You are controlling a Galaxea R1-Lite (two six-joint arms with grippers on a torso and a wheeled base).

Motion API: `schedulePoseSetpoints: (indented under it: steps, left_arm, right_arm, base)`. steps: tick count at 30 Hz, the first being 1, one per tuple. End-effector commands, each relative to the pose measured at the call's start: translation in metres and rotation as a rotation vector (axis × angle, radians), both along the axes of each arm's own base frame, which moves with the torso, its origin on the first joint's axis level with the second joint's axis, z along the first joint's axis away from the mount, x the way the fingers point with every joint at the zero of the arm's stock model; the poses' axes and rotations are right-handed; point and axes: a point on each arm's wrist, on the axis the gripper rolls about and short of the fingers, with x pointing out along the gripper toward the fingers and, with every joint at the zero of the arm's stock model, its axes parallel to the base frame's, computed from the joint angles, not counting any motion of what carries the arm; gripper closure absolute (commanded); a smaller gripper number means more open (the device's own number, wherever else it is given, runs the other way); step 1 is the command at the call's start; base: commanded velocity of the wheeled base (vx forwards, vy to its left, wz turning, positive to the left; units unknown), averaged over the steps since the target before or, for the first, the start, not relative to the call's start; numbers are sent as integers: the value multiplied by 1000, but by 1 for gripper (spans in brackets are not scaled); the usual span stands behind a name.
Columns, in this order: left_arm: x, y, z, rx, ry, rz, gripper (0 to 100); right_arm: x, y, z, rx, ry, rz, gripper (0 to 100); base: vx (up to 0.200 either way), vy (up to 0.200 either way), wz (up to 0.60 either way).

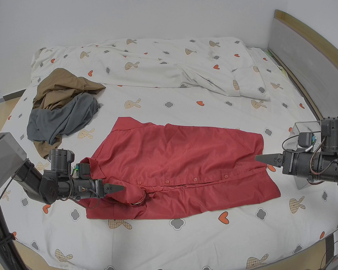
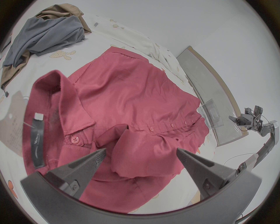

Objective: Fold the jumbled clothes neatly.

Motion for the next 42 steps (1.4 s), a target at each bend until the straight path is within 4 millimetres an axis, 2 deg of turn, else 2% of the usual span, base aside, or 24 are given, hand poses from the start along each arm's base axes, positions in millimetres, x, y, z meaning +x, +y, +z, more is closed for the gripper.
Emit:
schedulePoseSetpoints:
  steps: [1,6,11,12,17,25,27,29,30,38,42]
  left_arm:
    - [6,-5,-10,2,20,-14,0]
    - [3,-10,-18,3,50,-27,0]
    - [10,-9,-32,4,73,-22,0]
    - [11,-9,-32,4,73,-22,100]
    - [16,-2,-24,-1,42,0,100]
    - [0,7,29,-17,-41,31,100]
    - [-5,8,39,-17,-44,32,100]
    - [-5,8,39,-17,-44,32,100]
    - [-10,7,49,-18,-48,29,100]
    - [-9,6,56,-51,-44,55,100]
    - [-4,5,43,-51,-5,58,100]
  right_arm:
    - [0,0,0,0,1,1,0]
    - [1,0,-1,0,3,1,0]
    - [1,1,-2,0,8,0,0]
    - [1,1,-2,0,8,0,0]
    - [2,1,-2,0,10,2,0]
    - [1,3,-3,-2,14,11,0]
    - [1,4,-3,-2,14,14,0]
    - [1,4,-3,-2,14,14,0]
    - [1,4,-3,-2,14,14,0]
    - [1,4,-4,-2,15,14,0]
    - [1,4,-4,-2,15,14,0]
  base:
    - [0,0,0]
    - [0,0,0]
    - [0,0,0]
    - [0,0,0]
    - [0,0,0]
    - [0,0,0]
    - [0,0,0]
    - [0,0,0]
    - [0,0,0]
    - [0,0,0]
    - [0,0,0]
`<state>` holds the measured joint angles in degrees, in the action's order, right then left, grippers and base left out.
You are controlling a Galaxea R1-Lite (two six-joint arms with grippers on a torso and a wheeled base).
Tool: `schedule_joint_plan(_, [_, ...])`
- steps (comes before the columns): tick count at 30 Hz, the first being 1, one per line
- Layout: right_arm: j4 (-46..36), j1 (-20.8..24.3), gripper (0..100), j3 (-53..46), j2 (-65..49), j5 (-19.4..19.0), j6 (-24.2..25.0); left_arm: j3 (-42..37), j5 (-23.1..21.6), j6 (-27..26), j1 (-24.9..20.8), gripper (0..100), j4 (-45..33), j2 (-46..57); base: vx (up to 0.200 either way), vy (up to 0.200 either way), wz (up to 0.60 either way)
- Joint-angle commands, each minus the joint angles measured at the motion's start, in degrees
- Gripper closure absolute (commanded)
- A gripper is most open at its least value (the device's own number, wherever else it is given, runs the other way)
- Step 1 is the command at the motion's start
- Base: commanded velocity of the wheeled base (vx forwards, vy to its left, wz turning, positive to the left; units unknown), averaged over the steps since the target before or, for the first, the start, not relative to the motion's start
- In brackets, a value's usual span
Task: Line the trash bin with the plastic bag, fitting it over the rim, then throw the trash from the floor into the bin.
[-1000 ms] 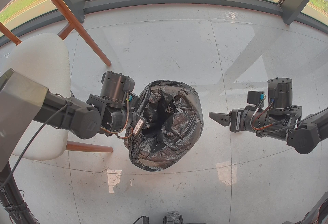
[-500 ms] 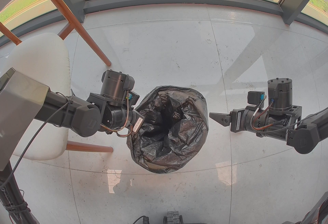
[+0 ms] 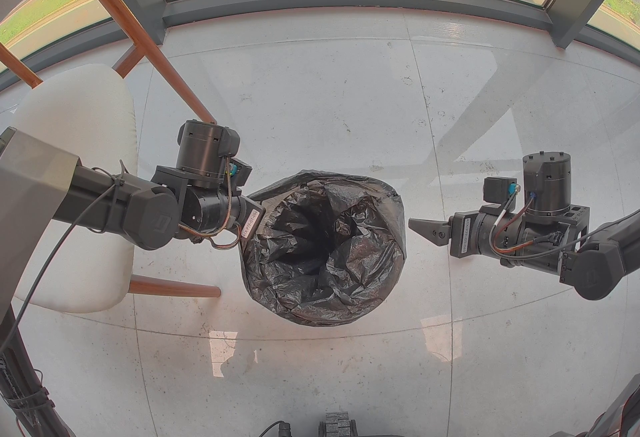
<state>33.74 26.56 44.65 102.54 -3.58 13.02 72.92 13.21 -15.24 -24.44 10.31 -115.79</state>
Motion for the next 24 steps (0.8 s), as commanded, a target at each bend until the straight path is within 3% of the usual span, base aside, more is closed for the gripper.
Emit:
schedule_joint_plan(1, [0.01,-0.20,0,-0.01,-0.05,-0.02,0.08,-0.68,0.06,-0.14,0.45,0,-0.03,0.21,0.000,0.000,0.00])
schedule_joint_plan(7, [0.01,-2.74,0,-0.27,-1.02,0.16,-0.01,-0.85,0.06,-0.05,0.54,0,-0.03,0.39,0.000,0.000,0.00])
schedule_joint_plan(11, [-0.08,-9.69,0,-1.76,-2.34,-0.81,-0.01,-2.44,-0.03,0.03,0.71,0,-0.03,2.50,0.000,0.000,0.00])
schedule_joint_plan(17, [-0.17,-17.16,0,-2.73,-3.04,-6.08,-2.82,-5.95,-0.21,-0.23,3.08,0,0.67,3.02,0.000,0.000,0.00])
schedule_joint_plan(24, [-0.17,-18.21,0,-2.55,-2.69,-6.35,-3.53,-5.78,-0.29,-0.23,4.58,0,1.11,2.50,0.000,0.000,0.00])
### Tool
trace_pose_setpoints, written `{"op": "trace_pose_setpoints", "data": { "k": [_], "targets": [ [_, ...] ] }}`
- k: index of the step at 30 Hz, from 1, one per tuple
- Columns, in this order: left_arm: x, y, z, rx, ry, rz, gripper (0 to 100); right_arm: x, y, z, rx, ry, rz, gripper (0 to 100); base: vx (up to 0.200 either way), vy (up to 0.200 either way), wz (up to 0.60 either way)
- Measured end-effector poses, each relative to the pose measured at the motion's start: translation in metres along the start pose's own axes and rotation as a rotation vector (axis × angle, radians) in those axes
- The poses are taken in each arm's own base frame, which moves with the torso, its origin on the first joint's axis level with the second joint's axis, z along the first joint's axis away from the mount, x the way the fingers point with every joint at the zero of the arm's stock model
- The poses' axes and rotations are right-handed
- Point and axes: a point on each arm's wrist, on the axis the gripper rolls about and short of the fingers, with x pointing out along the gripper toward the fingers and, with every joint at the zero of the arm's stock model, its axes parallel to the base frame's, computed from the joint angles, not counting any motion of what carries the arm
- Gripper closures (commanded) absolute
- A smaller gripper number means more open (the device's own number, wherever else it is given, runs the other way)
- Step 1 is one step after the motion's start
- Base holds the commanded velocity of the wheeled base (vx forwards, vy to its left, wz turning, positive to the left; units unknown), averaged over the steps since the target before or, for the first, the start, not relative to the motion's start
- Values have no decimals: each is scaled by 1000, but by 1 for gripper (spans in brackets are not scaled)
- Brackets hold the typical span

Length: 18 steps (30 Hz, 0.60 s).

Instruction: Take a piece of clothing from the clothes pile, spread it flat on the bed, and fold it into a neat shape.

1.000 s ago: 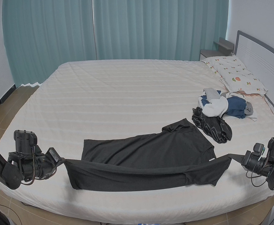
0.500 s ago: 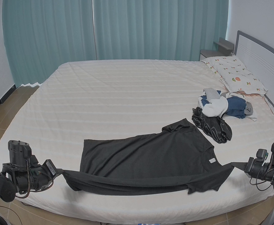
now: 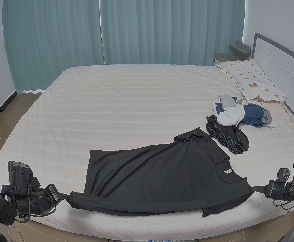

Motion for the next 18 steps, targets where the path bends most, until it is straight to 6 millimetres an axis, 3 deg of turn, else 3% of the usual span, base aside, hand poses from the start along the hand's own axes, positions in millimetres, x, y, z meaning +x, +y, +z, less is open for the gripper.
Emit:
{"op": "trace_pose_setpoints", "data": {
  "k": [18],
  "targets": [
    [-8,17,-19,62,92,81,100,-18,-8,-15,-74,72,-75,100,0,0,0]
  ]
}}
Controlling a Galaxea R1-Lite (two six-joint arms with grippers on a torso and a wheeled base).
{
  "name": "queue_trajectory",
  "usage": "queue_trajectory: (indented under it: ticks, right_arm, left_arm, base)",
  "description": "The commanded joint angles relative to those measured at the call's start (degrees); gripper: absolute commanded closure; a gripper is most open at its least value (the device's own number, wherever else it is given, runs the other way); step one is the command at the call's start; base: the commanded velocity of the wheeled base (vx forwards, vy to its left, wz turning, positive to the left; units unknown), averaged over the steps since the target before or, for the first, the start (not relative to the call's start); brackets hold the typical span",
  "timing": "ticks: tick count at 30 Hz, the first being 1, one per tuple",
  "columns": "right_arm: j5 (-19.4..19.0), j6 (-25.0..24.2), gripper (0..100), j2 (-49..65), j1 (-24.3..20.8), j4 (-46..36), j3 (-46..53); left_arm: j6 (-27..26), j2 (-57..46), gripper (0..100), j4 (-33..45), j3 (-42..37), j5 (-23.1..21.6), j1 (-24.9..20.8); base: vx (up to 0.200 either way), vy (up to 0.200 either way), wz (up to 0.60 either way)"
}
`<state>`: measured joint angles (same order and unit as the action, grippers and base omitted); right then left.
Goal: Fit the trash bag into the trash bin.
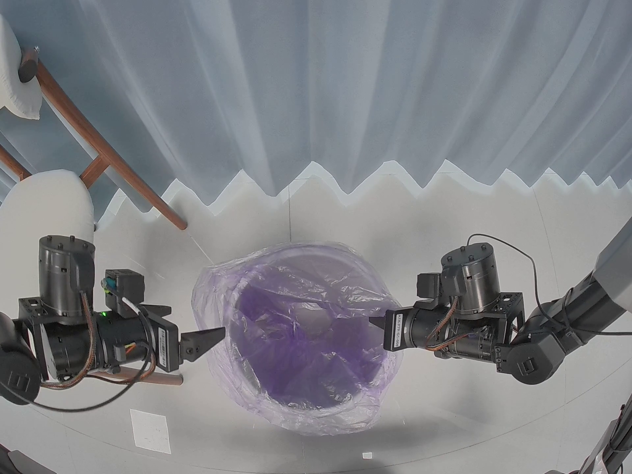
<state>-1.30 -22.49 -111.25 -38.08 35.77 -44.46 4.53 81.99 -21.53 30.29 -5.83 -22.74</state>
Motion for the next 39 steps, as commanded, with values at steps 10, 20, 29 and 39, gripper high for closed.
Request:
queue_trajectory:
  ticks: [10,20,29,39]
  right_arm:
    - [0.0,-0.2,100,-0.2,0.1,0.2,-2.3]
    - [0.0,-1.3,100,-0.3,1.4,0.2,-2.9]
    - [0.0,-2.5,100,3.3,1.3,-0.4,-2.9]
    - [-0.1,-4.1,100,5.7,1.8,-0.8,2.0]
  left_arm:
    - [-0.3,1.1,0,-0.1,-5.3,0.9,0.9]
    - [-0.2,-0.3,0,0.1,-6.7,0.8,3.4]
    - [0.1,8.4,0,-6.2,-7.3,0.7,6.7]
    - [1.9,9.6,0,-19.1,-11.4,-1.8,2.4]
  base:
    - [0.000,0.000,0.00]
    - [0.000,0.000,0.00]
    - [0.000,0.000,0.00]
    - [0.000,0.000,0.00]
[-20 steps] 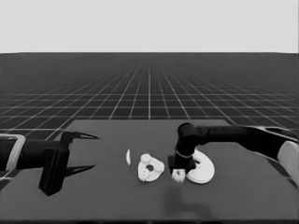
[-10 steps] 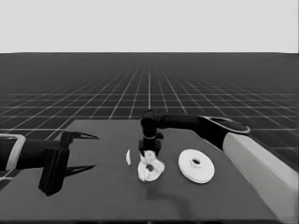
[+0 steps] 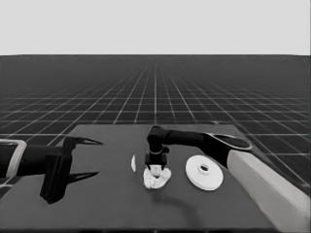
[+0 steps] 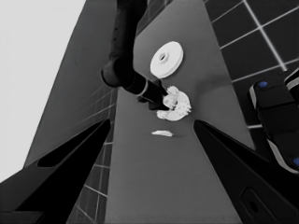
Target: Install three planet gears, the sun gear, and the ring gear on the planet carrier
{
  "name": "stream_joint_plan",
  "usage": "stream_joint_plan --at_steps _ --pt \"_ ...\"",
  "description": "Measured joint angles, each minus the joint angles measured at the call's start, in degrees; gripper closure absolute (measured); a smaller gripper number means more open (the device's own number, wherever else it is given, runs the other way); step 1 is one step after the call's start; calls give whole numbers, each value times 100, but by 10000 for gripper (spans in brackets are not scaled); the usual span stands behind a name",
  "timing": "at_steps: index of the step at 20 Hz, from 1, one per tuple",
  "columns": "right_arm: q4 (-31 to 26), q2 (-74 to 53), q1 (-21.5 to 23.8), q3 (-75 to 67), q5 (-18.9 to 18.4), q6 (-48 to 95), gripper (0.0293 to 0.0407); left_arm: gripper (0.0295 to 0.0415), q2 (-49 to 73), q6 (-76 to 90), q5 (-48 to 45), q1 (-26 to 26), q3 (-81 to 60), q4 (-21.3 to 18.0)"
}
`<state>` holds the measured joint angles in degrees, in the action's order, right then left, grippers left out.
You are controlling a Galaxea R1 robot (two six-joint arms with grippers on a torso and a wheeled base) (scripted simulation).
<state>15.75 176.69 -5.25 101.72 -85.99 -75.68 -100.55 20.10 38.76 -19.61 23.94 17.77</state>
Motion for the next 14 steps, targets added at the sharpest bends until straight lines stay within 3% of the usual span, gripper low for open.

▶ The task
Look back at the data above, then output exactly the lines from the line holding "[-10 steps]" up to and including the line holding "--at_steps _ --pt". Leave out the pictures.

▶ Response to this task
[-10 steps] 
[+0 steps] 
[+0 steps] 
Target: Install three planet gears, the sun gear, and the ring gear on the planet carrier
{
  "name": "stream_joint_plan",
  "usage": "stream_joint_plan --at_steps _ --pt \"_ ...\"",

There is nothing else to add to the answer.